WHAT TO DO | Write out exactly the lines below that run from the one containing "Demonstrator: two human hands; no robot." through the one containing "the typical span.", both included, with no other lines.

PROVIDED MATERIAL |
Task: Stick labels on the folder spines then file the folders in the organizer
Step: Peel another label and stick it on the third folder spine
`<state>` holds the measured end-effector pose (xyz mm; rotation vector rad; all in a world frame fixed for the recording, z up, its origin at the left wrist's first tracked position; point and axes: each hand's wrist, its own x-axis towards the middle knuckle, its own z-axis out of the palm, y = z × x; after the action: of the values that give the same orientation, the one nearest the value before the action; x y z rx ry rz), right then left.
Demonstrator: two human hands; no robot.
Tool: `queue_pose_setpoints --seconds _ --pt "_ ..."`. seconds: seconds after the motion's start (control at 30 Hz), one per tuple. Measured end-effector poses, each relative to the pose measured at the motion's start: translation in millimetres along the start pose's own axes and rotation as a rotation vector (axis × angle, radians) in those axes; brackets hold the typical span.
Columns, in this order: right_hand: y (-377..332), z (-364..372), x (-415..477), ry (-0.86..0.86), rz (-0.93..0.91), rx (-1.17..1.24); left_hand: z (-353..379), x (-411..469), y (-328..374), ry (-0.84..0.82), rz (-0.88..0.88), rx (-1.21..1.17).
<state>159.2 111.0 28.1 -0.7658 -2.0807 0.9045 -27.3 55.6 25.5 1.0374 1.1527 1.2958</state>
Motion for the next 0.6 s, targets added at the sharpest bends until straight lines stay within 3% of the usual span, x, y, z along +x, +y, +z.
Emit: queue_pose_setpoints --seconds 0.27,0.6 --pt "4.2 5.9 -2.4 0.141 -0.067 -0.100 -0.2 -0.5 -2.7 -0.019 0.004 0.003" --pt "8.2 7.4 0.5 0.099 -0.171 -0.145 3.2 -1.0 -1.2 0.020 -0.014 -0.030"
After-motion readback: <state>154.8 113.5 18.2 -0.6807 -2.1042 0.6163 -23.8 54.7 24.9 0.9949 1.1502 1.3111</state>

ANSWER |
Demonstrator: two human hands; no robot.
Tool: `queue_pose_setpoints --seconds _ --pt "_ ..."`. seconds: seconds after the motion's start (control at 30 Hz), one per tuple. Measured end-effector poses, each relative to the pose measured at the motion's start: translation in millimetres along the start pose's own axes and rotation as a rotation vector (axis × angle, radians) in those axes; brackets hold the typical span.

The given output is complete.